The Chinese market for startups is growing so fast, is so competitive and is characterized by so many unfair advantages for the big players, that local entrepreneurs just keep their heads down and roll with the political and market changes. Take Digu for instance, they launched as a pretty simple copy of Twitter that focused on celebrity accounts, then pivoted to a social game model when all the startup microblogging platforms got shutdown and Sina (with a lock on celebrity blogs) launched Weibo, and are now back to straight microblogging with a better ability to keep the tweet streams “harmonized.” Digu didn’t whine, they just sucked it up and forged ahead.
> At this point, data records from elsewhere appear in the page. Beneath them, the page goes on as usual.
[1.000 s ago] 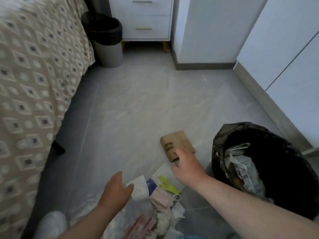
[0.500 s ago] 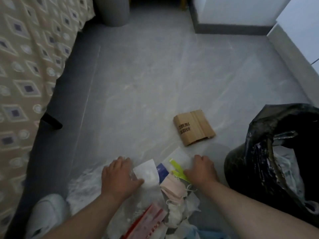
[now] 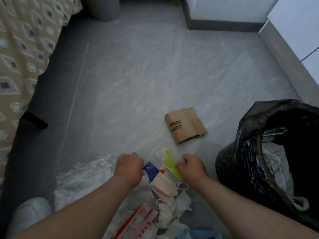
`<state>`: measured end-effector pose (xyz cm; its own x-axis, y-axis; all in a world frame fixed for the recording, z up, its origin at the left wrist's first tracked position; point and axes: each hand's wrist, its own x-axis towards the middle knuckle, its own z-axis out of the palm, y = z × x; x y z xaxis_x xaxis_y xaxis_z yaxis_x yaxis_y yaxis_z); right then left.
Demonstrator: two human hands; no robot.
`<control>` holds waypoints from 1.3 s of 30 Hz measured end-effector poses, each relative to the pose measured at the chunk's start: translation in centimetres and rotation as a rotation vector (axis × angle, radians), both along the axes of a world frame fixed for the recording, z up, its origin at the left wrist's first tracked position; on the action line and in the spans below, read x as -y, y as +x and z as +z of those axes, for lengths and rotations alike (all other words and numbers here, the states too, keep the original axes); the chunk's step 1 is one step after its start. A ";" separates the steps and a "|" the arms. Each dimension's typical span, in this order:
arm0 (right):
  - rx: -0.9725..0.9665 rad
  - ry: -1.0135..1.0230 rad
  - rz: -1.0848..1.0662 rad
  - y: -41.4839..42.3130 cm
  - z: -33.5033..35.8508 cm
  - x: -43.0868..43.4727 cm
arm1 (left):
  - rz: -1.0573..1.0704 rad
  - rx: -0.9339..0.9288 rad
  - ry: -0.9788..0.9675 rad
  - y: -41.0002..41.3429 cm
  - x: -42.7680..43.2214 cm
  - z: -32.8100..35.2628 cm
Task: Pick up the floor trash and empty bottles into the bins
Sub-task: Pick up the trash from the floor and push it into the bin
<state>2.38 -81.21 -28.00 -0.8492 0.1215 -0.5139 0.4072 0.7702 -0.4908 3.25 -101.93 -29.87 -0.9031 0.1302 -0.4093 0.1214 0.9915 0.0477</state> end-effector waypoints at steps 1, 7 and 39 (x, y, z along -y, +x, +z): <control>-0.017 -0.018 0.007 -0.2 0.3 -0.1 | -0.006 -0.001 -0.005 0.0 0.0 0.0; -0.068 -0.162 -0.008 -1.4 3.8 -0.5 | 0.328 -0.001 0.414 -1.2 -0.3 2.1; -0.667 -0.264 -0.568 5.2 27.0 -28.1 | 0.623 0.260 1.098 0.6 -34.1 21.3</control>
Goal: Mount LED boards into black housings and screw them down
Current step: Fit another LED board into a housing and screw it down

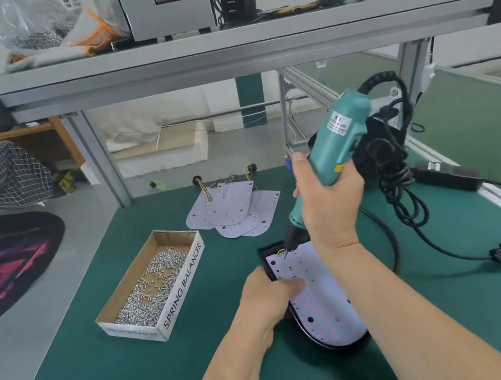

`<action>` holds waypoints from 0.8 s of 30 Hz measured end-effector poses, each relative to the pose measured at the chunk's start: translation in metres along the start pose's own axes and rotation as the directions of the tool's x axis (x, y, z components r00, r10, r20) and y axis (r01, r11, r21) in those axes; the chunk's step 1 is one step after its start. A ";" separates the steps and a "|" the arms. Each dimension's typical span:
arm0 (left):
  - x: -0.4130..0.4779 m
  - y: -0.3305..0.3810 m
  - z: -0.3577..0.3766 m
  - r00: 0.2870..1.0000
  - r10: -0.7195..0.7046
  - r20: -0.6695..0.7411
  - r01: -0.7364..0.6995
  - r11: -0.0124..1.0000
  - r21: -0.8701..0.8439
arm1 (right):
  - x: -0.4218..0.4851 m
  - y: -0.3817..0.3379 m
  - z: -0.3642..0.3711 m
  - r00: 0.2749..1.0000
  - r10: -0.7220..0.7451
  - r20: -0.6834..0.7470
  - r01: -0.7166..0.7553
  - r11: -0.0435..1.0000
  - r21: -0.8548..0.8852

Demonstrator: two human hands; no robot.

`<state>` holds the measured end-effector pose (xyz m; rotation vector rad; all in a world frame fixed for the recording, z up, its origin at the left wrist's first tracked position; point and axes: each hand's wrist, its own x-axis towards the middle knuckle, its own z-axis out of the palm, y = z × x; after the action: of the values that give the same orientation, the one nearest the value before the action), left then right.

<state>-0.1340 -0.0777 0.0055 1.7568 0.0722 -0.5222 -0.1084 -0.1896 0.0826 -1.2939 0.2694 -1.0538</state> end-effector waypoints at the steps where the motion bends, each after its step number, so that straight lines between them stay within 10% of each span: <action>1: 0.001 -0.001 -0.001 1.000 0.000 0.008 0.000 1.000 -0.005 | -0.001 0.003 0.002 1.000 -0.002 0.011 0.002 1.000 -0.024; 24: 0.010 -0.008 -0.003 0.998 -0.002 0.062 0.007 0.997 -0.076 | -0.007 0.024 0.017 0.989 -0.035 0.141 0.053 0.991 -0.124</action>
<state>-0.1272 -0.0751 -0.0053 1.6647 0.0521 -0.5702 -0.0894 -0.1754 0.0645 -1.4873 0.2057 -0.9915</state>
This is typical for Chinese startups. Whether they are localizing an international hit, copy-2-china style, at a much cheaper price and a better UI like Kuukie. Or they’re a fit for Chinese net culture with a product that you don’t see elsewhere like Douban’s social network for talking about books (and now other media).

The thing is while the majority of Chinese netizens really don’t care that much about what’s going on outside of China, the ones who do care, people who would start companies, people who want international news, all know workarounds to use services they like or read about sensitive topics from other perspectives. They use Twitter clients like Bage or free (http://hotspotshield.com/) or paid VPNs. So much so that Twitter won in the grassroots Chinamode awards.

So actually, the Chinese government kinda gets the best of all worlds: most Chinese netizens are sufficiently inconvenienced so they’ll never stumble into places they shouldn’t, motivated innovators still find out about, get to, and can track any going on globally, and international companies that would otherwise compete for local market share get locked out.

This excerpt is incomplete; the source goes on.